Working People and Others Need to Oppose
Aggressive U.S. Wars Abroad and
Government Attacks on the People Here at Home
Statement of the Chicago Anti-War Coalition
It is working people who pay for the U.S. government’s aggression around the world, and attacks on the working and health conditions of workers and others here at home.
The attacks on the people include the lack of preparedness for a new pandemic that many knew for years was bound to be coming. The government’s actions benefit banks and corporations—not us, who may get $1200 each.
What we need to demand, and organize to fight for, includes:
--pay for those who are sick so they can stay home from work and not
infect others.
-- allowing all to get care, whether they have insurance or not.
-- having the necessary hospital rooms, trained staff, health aids such as
masks, ventilators.
The government, instead of helping people, spends trillions on the military to try to dominate countries around the globe and beat back competition. They are representing the big banks’ and corporations’ aim to squeeze maximum profits out of natural resources, labor power, and markets. We need to oppose this.
The government of the rich in the last weeks has agreed, without serious dissent in Congress, to rob trillions of our tax money to bail out the big banks and corporations. These are corporations which have not kept enough reserves on hand to weather a storm such as this pandemic. One example is Boeing, the world's largest aerospace company, which began to sink in the wake of cutting safety corners in building planes in order to increase its profits.
Meanwhile the government is throwing small amounts of money to the working class and other people, such as owners of small businesses. Most of these people live from pay check to pay check because of how the banks and corporations treat them. There is no provision in the bailout bill to mandate keeping current workers on the payroll or to pay the unemployed enough money to pay for rent or mortgage, for food and health care. This what we must demand as a minimum.
This crisis has further exposed the gaping holes in the U.S. healthcare system. Tens of millions are uninsured or are under-insured by substandard plans they cannot afford to use. Millions are losing their employer-based healthcare coverage. Healthcare workers and patients and other people are at great risk because of the shortages of test kits, personal protective equipment, ventilators, and hospital beds. Privatized hospitals and insurance plans are a big part of the problem we face.
The pandemic is being used as an excuse in many parts of the U.S., and in other parts of the world, for governments of the ruling class to concentrate more power in a government that is not of, by, and for the people. It is being used as an excuse to increase surveillance, squelch dissent, and crack down on people in all kinds of harsh and unjust ways.
The U.S. government is taking maximum advantage of the corona virus pandemic to ramp up attacks on Iran and Venezuela. The government refuses to lift sanctions so that medical supplies can get in, and has set the stage for a military assault on Venezuela, including the overthrow of President Maduro and leading members of the government.
What the U.S. government is doing in attacking other countries is in violation of international law, the right of self-determination by other governments, and the kinds of humanitarian concerns we should all be having in the face of the pandemic. (See the United Nations Charter, Chapter 1, which the U.S. government has signed onto.) But the government is mounting attacks on other countries anyway. Their war-making for further profit-making of the banks and corporations has a higher priority than assuring the health and well-being of the people in the U.S. or anywhere else.
This crisis further exposes the dehumanization and insecurity caused by the capitalist system. The “solutions” offered by the government further expose the class nature of U.S. society, with a ruling class holding most of the wealth in the country and working hard to grow richer. Meanwhile the rest of us grow poorer and are in greater danger from viruses, from the economy, from the threat of global warming/climate change, from U.S. wars.
It’s our youth who are recruited into the military when they see no job future. Then they are trained to kill people who have done them no harm.
It’s also we who pay high taxes to pay for wars. These wars bring in high profits for the rich when the U.S. government steals oil and other resources from countries such as Venezuela, Iraq, Afghanistan, Iran, Nicaragua, Syria, etc.
62% of federal discretionary tax money goes to the military—while social programs are cut.
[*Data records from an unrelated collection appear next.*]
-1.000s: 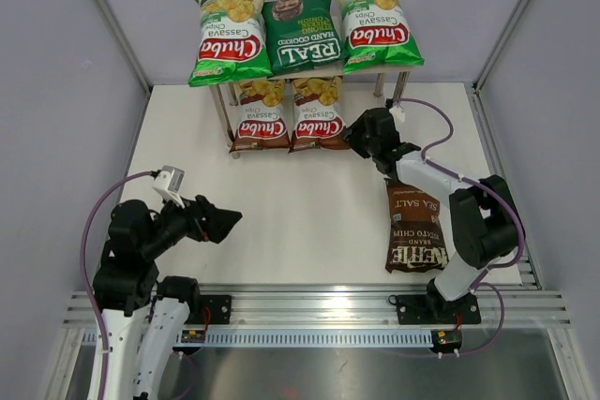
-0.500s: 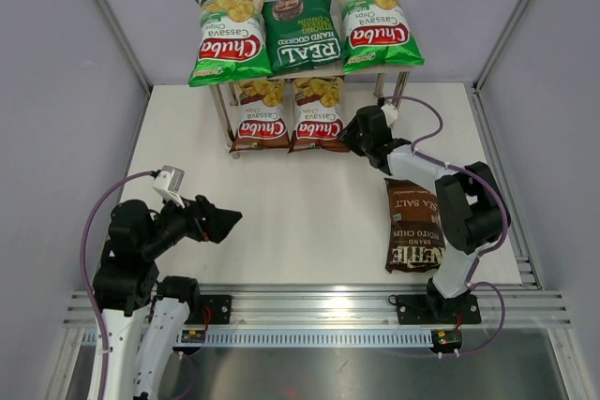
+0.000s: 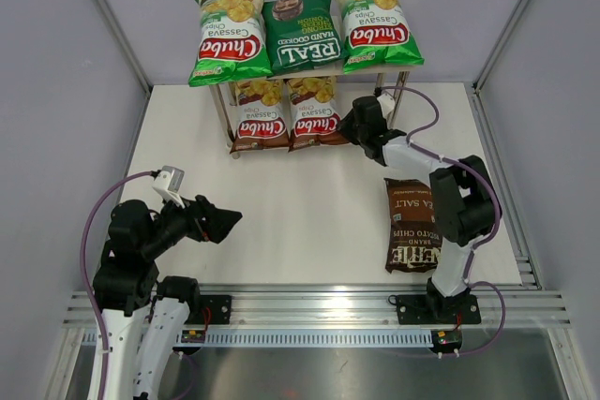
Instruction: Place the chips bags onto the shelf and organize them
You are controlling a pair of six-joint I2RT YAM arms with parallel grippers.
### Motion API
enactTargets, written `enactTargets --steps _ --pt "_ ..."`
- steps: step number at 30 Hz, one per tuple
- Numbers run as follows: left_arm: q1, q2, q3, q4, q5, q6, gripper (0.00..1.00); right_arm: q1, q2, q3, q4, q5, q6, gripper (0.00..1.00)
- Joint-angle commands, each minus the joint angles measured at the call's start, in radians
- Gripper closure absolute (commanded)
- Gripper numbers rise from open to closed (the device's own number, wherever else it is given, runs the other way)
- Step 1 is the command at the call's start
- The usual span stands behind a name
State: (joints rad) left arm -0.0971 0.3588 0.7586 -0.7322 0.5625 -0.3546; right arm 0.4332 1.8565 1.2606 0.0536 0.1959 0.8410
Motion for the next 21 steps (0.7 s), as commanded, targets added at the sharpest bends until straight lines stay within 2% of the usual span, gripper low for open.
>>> enactTargets --steps 1,12,21 --pt "-0.006 -0.009 0.010 0.024 -0.003 0.014 0.01 -0.001 0.024 0.062 0.005 0.047 0.006 0.65" --pt "-0.006 -0.011 0.008 0.024 -0.006 0.016 0.01 0.007 0.050 0.057 0.045 0.023 0.102 0.66" --pt "-0.007 -0.012 0.010 0.022 -0.004 0.014 0.01 -0.005 0.066 0.071 0.078 -0.073 0.035 0.63"
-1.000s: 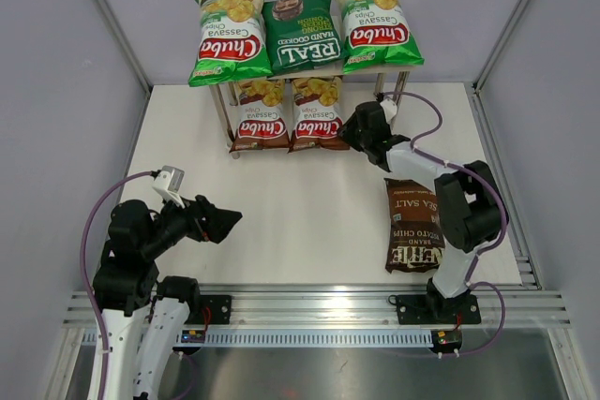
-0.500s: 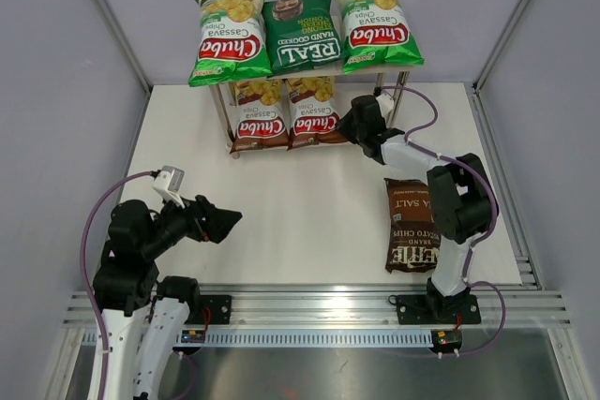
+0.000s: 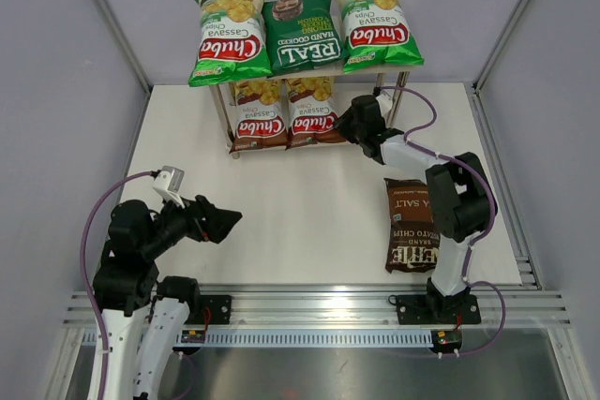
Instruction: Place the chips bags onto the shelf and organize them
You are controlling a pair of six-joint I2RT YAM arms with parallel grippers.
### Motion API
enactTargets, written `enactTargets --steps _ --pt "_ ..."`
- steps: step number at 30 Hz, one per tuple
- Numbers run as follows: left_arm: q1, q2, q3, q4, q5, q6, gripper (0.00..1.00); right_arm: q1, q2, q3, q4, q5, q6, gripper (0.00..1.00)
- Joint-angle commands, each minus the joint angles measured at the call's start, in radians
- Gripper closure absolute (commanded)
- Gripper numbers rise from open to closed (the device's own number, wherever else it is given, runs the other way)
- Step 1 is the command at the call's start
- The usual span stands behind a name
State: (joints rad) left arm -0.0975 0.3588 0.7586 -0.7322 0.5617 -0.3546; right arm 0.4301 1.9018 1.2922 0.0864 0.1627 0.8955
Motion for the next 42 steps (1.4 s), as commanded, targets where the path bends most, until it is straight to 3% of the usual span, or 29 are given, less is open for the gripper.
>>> enactTargets --steps 1,8,20,25,26,29,31,33,37,40,42 --pt "-0.007 -0.012 0.010 0.024 -0.005 0.016 0.01 -0.002 0.004 0.030 0.047 -0.026 -0.007 0.63" --pt "-0.007 -0.011 0.008 0.024 -0.005 0.013 0.01 -0.002 -0.127 -0.050 -0.005 0.044 -0.027 0.41" --pt "-0.007 0.003 0.013 0.022 -0.026 0.008 0.01 -0.007 -0.446 -0.243 -0.082 -0.020 -0.119 0.29" --pt "-0.007 0.015 0.019 0.022 -0.023 0.011 0.01 -0.014 -0.698 -0.341 -0.256 -0.181 -0.278 0.23" --pt "-0.007 0.025 0.019 0.022 -0.022 0.011 0.01 -0.019 -0.737 -0.349 -0.364 -0.195 -0.299 0.22" --pt "-0.005 0.046 0.021 0.031 -0.016 0.005 0.01 -0.050 -0.888 -0.372 -0.577 -0.139 -0.331 0.19" --pt "-0.005 0.055 0.024 0.046 -0.011 0.003 0.01 -0.105 -0.993 -0.395 -0.651 -0.034 -0.322 0.14" --pt "-0.005 0.065 0.018 0.062 -0.003 -0.006 0.01 -0.187 -1.040 -0.447 -0.694 -0.025 -0.314 0.13" --pt "-0.005 0.083 -0.008 0.111 0.020 -0.012 0.01 -0.515 -1.034 -0.502 -0.676 -0.135 -0.329 0.11" --pt "-0.007 0.077 -0.028 0.123 0.047 -0.012 0.01 -0.658 -0.963 -0.545 -0.585 -0.331 -0.313 0.11" --pt "-0.011 0.059 -0.034 0.129 0.055 -0.015 0.01 -0.720 -0.936 -0.593 -0.475 -0.342 -0.308 0.11"
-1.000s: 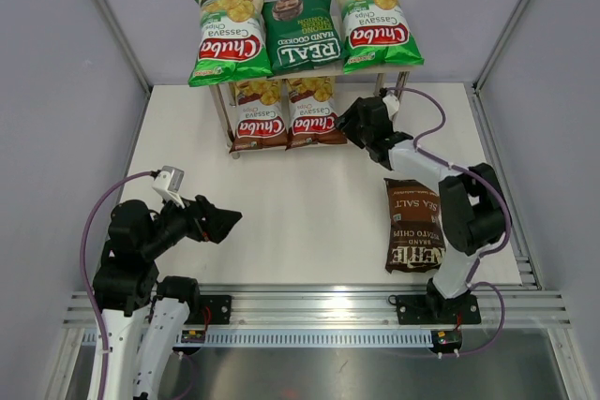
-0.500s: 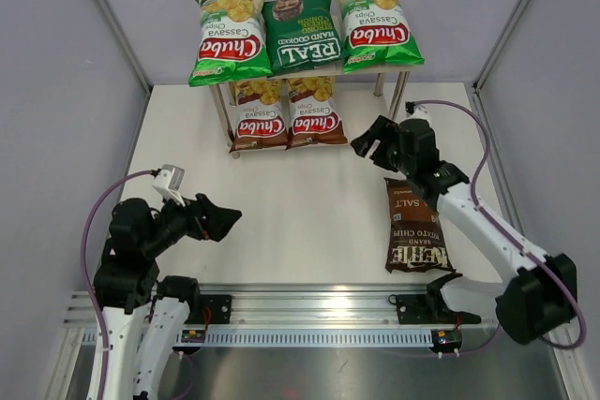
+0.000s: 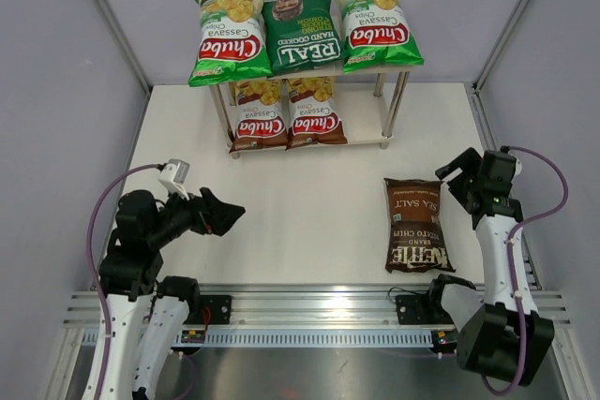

Working people in general don’t want to be involved in this immoral aggression-- a lot of it going on under the radar. We are not bullies who take advantage of others.
So we have to think for ourselves and see through the lies that the media—the largest ones of which are owned by big corporations—try to feed us. The government fears that if we find out what’s really going on, we might rise up to challenge the criminal decisions by the ruling elite.
Let’s keep in mind: We are not the ones who decide to threaten and attack countries which have not attacked the U.S. or to attack people here at home. It is the politicians—whose election campaigns are funded by the rich-- who make decisions without public debate that presents all sides of issues.
International Workers’ Day is a good time for us to have our own discussions and plan what to do. We must oppose the unjust and illegal U.S. wars abroad and the attacks on working people here at home, which is part of the way the ruling class operates every day. And so we express solidarity with all the workers here at home struggling for their rights, and other people in struggle against U.S. interference and threats against countries abroad—that is, against U.S. imperialism.